WHAT THE EXERCISE ASKS -
Write an exact copy of the entries below that leaves out all pictures.

*** RECORD SET ***

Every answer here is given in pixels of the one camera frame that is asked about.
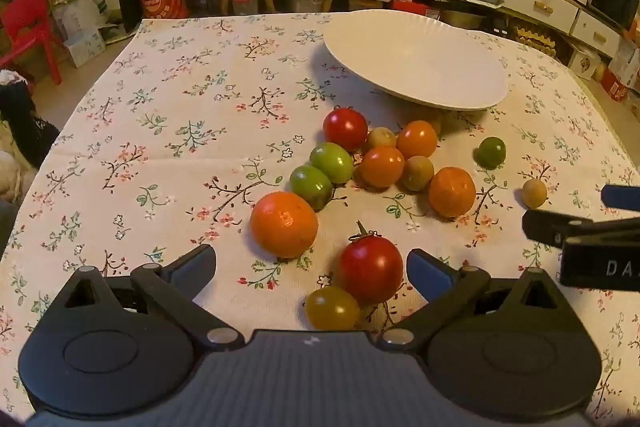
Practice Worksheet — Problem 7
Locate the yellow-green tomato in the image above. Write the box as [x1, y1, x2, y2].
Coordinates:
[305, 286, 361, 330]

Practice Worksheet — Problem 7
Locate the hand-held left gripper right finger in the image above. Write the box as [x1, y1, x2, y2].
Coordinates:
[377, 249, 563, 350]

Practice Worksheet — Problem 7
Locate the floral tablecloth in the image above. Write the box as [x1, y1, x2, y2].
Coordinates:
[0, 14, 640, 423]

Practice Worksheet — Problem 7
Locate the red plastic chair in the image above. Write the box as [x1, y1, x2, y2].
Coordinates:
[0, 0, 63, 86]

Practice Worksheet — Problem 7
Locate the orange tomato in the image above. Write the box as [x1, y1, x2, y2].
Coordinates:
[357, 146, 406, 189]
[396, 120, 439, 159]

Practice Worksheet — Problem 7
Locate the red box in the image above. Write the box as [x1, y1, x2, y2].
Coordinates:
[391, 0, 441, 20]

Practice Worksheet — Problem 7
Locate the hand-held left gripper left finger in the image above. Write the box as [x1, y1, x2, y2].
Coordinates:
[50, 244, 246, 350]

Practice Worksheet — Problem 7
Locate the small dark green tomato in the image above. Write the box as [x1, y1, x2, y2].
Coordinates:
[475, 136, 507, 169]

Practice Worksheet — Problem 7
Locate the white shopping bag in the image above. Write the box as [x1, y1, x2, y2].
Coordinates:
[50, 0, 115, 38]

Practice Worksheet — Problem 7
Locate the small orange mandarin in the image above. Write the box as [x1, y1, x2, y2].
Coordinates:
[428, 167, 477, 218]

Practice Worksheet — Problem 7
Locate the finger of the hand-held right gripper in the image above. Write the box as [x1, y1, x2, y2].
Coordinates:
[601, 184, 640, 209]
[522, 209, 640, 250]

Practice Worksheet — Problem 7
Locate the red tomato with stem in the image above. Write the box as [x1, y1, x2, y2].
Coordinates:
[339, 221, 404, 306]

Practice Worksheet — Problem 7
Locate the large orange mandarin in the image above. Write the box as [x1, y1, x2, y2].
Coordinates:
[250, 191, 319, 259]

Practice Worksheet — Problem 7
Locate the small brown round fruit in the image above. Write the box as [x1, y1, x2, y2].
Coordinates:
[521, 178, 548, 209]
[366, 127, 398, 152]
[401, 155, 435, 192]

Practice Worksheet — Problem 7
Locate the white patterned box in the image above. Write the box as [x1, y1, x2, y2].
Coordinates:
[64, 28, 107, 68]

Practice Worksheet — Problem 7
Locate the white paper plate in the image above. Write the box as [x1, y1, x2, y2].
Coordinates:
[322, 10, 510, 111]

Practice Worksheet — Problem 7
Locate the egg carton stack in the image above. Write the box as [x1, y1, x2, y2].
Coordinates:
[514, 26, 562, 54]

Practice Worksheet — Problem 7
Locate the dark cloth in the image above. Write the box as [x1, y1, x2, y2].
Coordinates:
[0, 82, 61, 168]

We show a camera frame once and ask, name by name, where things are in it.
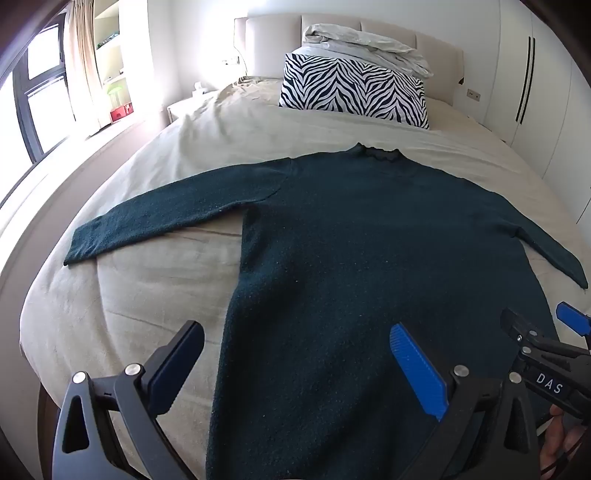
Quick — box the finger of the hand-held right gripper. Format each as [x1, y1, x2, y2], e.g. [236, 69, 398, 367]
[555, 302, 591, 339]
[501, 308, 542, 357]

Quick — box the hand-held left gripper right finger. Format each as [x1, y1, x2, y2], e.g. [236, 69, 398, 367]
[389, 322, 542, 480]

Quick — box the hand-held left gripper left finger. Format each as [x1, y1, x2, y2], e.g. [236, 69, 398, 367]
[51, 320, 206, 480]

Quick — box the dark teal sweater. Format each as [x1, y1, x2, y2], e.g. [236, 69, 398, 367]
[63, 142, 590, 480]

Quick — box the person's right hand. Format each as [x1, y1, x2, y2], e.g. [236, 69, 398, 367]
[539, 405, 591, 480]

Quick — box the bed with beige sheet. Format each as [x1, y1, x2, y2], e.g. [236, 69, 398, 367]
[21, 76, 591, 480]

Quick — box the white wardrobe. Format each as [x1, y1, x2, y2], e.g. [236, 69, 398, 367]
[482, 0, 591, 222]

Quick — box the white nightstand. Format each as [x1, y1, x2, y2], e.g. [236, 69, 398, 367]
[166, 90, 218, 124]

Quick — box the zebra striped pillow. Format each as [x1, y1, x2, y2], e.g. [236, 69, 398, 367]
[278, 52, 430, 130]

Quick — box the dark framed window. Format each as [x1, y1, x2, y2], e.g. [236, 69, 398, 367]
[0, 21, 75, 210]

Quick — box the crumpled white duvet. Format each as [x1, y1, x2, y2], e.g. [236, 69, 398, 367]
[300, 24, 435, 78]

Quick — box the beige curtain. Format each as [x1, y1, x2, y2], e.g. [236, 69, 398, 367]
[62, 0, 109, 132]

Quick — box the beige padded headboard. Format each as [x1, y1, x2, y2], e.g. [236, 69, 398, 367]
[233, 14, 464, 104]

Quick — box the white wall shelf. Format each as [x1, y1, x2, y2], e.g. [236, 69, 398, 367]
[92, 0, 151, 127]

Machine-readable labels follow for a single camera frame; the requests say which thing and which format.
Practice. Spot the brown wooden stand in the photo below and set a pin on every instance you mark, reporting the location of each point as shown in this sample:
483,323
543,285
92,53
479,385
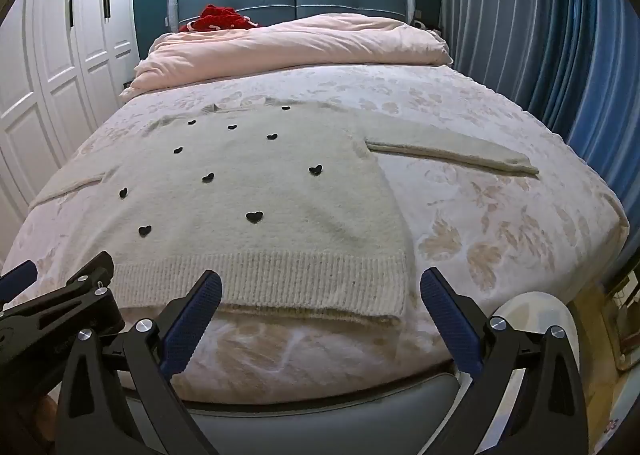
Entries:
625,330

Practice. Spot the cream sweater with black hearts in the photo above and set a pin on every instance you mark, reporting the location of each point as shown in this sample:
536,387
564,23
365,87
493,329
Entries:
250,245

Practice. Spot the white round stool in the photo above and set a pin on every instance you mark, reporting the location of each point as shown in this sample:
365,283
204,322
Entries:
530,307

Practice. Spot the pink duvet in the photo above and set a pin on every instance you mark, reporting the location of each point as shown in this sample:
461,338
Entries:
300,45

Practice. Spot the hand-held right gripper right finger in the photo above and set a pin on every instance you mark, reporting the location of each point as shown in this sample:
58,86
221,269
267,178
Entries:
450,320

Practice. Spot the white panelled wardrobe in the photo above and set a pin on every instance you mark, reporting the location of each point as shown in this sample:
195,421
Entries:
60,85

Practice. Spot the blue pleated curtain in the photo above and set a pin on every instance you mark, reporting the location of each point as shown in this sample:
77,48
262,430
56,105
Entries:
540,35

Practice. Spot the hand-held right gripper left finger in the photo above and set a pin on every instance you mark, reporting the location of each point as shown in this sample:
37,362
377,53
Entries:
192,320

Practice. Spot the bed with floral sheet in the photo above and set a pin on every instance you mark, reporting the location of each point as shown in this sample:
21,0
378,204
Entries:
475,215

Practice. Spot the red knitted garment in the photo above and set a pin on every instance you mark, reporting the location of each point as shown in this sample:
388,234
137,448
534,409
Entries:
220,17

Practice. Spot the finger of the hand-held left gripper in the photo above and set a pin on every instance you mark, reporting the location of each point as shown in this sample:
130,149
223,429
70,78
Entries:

*** End of RECORD SET ***

OUTPUT FOR THIS EXERCISE -
Every answer here is given in pixels of the one camera frame that is asked about.
Practice Worksheet — Problem 7
Locate the yellow-green tomato in the image above. Write the box as [x1, y1, x2, y2].
Coordinates:
[305, 286, 361, 330]

Practice Worksheet — Problem 7
Locate the hand-held left gripper right finger in the image above. Write the box as [x1, y1, x2, y2].
Coordinates:
[377, 249, 563, 350]

Practice Worksheet — Problem 7
Locate the floral tablecloth in the image above. Write the box as [x1, y1, x2, y2].
Coordinates:
[0, 14, 640, 423]

Practice Worksheet — Problem 7
Locate the red plastic chair in the image above. Write the box as [x1, y1, x2, y2].
Coordinates:
[0, 0, 63, 86]

Practice Worksheet — Problem 7
Locate the orange tomato in the image above. Write the box as [x1, y1, x2, y2].
Coordinates:
[357, 146, 406, 189]
[396, 120, 439, 159]

Practice Worksheet — Problem 7
Locate the red box in the image above. Write the box as [x1, y1, x2, y2].
Coordinates:
[391, 0, 441, 20]

Practice Worksheet — Problem 7
Locate the hand-held left gripper left finger in the image above. Write the box as [x1, y1, x2, y2].
Coordinates:
[50, 244, 246, 350]

Practice Worksheet — Problem 7
Locate the small dark green tomato in the image above. Write the box as [x1, y1, x2, y2].
Coordinates:
[475, 136, 507, 169]

Practice Worksheet — Problem 7
Locate the white shopping bag in the image above. Write the box as [x1, y1, x2, y2].
Coordinates:
[50, 0, 115, 38]

Practice Worksheet — Problem 7
Locate the small orange mandarin in the image above. Write the box as [x1, y1, x2, y2].
Coordinates:
[428, 167, 477, 218]

Practice Worksheet — Problem 7
Locate the finger of the hand-held right gripper in the image above. Write the box as [x1, y1, x2, y2].
Coordinates:
[601, 184, 640, 209]
[522, 209, 640, 250]

Practice Worksheet — Problem 7
Locate the red tomato with stem in the image above. Write the box as [x1, y1, x2, y2].
Coordinates:
[339, 221, 404, 306]

Practice Worksheet — Problem 7
Locate the large orange mandarin in the image above. Write the box as [x1, y1, x2, y2].
Coordinates:
[250, 191, 319, 259]

Practice Worksheet — Problem 7
Locate the small brown round fruit in the image above. Write the box as [x1, y1, x2, y2].
Coordinates:
[521, 178, 548, 209]
[366, 127, 398, 152]
[401, 155, 435, 192]

Practice Worksheet — Problem 7
Locate the white patterned box in the image above. Write the box as [x1, y1, x2, y2].
Coordinates:
[64, 28, 107, 68]

Practice Worksheet — Problem 7
Locate the white paper plate in the image above. Write the box as [x1, y1, x2, y2].
Coordinates:
[322, 10, 510, 111]

Practice Worksheet — Problem 7
Locate the egg carton stack in the image above. Write the box as [x1, y1, x2, y2].
Coordinates:
[514, 26, 562, 54]

Practice Worksheet — Problem 7
Locate the dark cloth in the image above. Write the box as [x1, y1, x2, y2].
Coordinates:
[0, 82, 61, 168]

We show a camera frame once and ask, name by name, where things are in it.
Quick — box the finger of the hand-held right gripper. Format each as [x1, y1, x2, y2], e.g. [236, 69, 398, 367]
[555, 302, 591, 339]
[501, 308, 542, 357]

Quick — box the hand-held left gripper right finger. Format each as [x1, y1, x2, y2], e.g. [236, 69, 398, 367]
[389, 322, 542, 480]

Quick — box the hand-held left gripper left finger. Format each as [x1, y1, x2, y2], e.g. [236, 69, 398, 367]
[51, 320, 206, 480]

Quick — box the dark teal sweater. Format each as [x1, y1, x2, y2], e.g. [236, 69, 398, 367]
[63, 142, 590, 480]

Quick — box the person's right hand. Format each as [x1, y1, x2, y2], e.g. [236, 69, 398, 367]
[539, 405, 591, 480]

Quick — box the bed with beige sheet. Format each as [x1, y1, x2, y2], e.g. [236, 69, 398, 367]
[21, 76, 591, 480]

Quick — box the white wardrobe. Format each as [x1, y1, x2, y2], e.g. [236, 69, 398, 367]
[482, 0, 591, 222]

Quick — box the white nightstand. Format each as [x1, y1, x2, y2], e.g. [236, 69, 398, 367]
[166, 90, 218, 124]

Quick — box the zebra striped pillow. Format each as [x1, y1, x2, y2], e.g. [236, 69, 398, 367]
[278, 52, 430, 130]

Quick — box the dark framed window. Format each as [x1, y1, x2, y2], e.g. [236, 69, 398, 367]
[0, 21, 75, 210]

Quick — box the crumpled white duvet. Format each as [x1, y1, x2, y2], e.g. [236, 69, 398, 367]
[300, 24, 435, 78]

Quick — box the beige curtain. Format each as [x1, y1, x2, y2], e.g. [236, 69, 398, 367]
[62, 0, 109, 132]

Quick — box the beige padded headboard. Format each as [x1, y1, x2, y2], e.g. [236, 69, 398, 367]
[233, 14, 464, 104]

Quick — box the white wall shelf. Format each as [x1, y1, x2, y2], e.g. [236, 69, 398, 367]
[92, 0, 151, 127]

Machine-readable labels follow for a single camera frame; the requests say which thing and which format.
Practice. Spot the brown wooden stand in the photo below and set a pin on every instance you mark, reporting the location of each point as shown in this sample:
483,323
543,285
92,53
479,385
Entries:
625,330

Practice. Spot the cream sweater with black hearts in the photo above and set a pin on every instance you mark, reporting the location of each point as shown in this sample:
536,387
564,23
365,87
493,329
Entries:
250,245

Practice. Spot the white round stool in the photo above and set a pin on every instance you mark, reporting the location of each point as shown in this sample:
365,283
204,322
Entries:
530,307

Practice. Spot the pink duvet in the photo above and set a pin on every instance you mark, reporting the location of each point as shown in this sample:
461,338
Entries:
300,45

Practice. Spot the hand-held right gripper right finger in the photo above and set a pin on every instance you mark, reporting the location of each point as shown in this sample:
58,86
221,269
267,178
Entries:
450,320

Practice. Spot the white panelled wardrobe in the photo above and set a pin on every instance you mark, reporting the location of each point as shown in this sample:
195,421
Entries:
60,85

Practice. Spot the blue pleated curtain in the photo above and set a pin on every instance you mark, reporting the location of each point as shown in this sample:
77,48
262,430
56,105
Entries:
540,35

Practice. Spot the hand-held right gripper left finger in the photo above and set a pin on every instance you mark, reporting the location of each point as shown in this sample:
37,362
377,53
Entries:
192,320

Practice. Spot the bed with floral sheet in the photo above and set a pin on every instance you mark, reporting the location of each point as shown in this sample:
21,0
378,204
Entries:
475,215

Practice. Spot the red knitted garment in the photo above and set a pin on every instance you mark, reporting the location of each point as shown in this sample:
388,234
137,448
534,409
Entries:
220,17

Practice. Spot the finger of the hand-held left gripper in the photo above and set a pin on every instance you mark, reporting the location of each point as shown in this sample:
130,149
223,429
70,78
Entries:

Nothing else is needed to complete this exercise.